La industria asturiana volvió a mostrar fortaleza en septiembre, con un incremento del 3,9 % en su producción respecto al mismo mes del año anterior, según los datos provisionales publicados este jueves por el Instituto Nacional de Estadística (INE). Con este resultado, el Principado acumula ya diez meses consecutivos de crecimiento industrial, una tendencia que consolida la recuperación del tejido productivo regional y lo sitúa en la senda del dinamismo que caracteriza al conjunto del país.
Un crecimiento industrial sostenido pese a la incertidumbre económica
El repunte de septiembre supone siete décimas más que el aumento registrado en agosto, lo que evidencia un ritmo de crecimiento industrial sostenido en la comunidad asturiana. Este comportamiento positivo se produce en un contexto de moderación de la demanda interna y de cierta incertidumbre en los mercados internacionales, factores que podrían haber lastrado el dinamismo del sector en otras regiones.
Sin embargo, la evolución de la producción industrial en Asturias refleja la capacidad de adaptación de sus empresas a los cambios del entorno económico. Los analistas apuntan a que parte de este crecimiento se debe al empuje de la industria metalúrgica, el refuerzo de la producción energética y la recuperación progresiva del sector de bienes intermedios, todos ellos pilares tradicionales de la economía asturiana.
Además, el repunte tiene un componente estructural: las empresas asturianas han avanzado en procesos de modernización, digitalización y eficiencia energética, elementos que les han permitido mejorar su competitividad en el mercado nacional e internacional. El dinamismo del sector industrial contribuye, a su vez, a sostener el empleo y a reforzar el peso de la industria dentro del PIB regional.
El conjunto de España crece un 4,5% impulsado por el consumo
A nivel nacional, la producción industrial aumentó un 4,5% en septiembre en comparación con el mismo mes del año anterior. Este resultado supone un notable avance respecto a agosto, cuando la tasa fue apenas del 0,2%. El crecimiento nacional se ve impulsado principalmente por los bienes de consumo, tanto duraderos como no duraderos, que registran las mayores subidas dentro del índice.
En concreto, la producción de bienes de consumo no duradero —que incluye productos como alimentos, bebidas o artículos de higiene— creció un 6,3%, mientras que los bienes de consumo duradero —como electrodomésticos o automóviles— avanzaron un 4,1%. Estos datos reflejan un repunte del consumo doméstico, favorecido por una cierta recuperación de la confianza del consumidor y por la estabilización de los precios en algunos sectores clave.
A este impulso se suman también los avances en la producción de energía (4%), bienes de equipo (3,9%) y bienes intermedios (3,8%), que consolidan un crecimiento industrial generalizado en la industria española. El comportamiento positivo de la producción energética, en particular, responde a la mayor generación renovable registrada durante el mes y al incremento de la demanda eléctrica asociado a la actividad económica y a la transición energética en curso.

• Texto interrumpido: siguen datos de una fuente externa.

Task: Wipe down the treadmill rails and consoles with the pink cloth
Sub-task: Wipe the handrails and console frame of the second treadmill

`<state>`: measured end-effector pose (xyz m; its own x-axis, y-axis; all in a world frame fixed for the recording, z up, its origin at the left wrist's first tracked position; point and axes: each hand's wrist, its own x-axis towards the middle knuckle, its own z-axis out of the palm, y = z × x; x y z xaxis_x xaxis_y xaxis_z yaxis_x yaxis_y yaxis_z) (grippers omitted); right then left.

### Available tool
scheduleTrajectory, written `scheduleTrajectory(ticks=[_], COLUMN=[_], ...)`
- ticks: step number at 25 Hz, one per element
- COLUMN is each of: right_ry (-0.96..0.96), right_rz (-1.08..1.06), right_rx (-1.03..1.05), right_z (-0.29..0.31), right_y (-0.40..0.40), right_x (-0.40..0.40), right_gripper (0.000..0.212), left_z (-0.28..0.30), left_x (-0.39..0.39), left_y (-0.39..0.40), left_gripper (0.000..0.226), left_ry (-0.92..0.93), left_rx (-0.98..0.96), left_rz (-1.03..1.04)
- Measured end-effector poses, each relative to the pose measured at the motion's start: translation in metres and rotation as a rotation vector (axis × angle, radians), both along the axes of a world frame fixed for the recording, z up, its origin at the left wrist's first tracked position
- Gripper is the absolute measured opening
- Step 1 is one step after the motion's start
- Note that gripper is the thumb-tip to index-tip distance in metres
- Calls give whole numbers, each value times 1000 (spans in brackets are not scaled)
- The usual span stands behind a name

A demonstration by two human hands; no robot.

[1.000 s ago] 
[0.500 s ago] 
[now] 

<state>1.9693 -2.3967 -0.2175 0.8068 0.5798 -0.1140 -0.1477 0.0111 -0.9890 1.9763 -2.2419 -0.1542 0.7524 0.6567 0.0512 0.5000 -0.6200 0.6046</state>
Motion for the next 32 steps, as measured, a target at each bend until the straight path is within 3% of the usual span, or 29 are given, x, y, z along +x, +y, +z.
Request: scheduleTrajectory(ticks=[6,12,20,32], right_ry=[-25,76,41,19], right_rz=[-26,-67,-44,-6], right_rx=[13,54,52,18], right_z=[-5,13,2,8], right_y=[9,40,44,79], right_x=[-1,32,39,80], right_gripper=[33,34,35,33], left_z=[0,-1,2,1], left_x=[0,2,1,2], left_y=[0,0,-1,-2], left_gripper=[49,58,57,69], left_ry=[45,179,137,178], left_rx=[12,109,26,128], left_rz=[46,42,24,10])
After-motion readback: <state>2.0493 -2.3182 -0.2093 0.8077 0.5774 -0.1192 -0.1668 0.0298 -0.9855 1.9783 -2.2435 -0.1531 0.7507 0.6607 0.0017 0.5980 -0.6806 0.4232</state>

Asturias y el crecimiento industrial en línea con la tendencia nacional
Aunque la tasa de crecimiento de la producción industrial asturiana (3,9%) se sitúa ligeramente por debajo de la media nacional (4,5%), los expertos destacan que el desempeño regional es “muy sólido”, especialmente teniendo en cuenta la composición sectorial del tejido industrial del Principado, más centrado en la metalurgia, la siderurgia y la energía que en los bienes de consumo.
En ese sentido, la industria asturiana no solo mantiene el pulso del crecimiento, sino que además lo hace con una base más vinculada a la exportación y a la producción de bienes intermedios. Estos sectores suelen ser más sensibles a los vaivenes del comercio internacional, pero también presentan una mayor capacidad de generación de valor añadido y empleo estable.
El hecho de que Asturias encadene diez meses consecutivos de aumentos confirma una tendencia de consolidación industrial que podría prolongarse durante los próximos trimestres, siempre que el entorno económico mantenga cierta estabilidad. De confirmarse los datos definitivos del INE, el ejercicio de 2025 podría cerrar con un incremento acumulado cercano al 4%, lo que situaría al Principado entre las comunidades con mejor evolución en el ámbito del crecimiento industrial.
Perspectivas: prudente optimismo para el cierre del año
De cara al último trimestre del año, los analistas prevén que el ritmo de crecimiento industrial pueda moderarse ligeramente, en línea con la desaceleración esperada en el conjunto de la economía europea. Aun así, el balance sigue siendo positivo: la diversificación de la industria asturiana, la apuesta por la innovación y el empuje de la transición energética apuntalan un escenario de continuidad en la expansión productiva.
La industria se mantiene así como uno de los motores más estables del crecimiento regional y nacional. En un momento de transformaciones tecnológicas y cambios estructurales, los datos de septiembre confirman que tanto Asturias como el conjunto de España están sabiendo consolidar una base industrial más sólida, eficiente y orientada al futuro.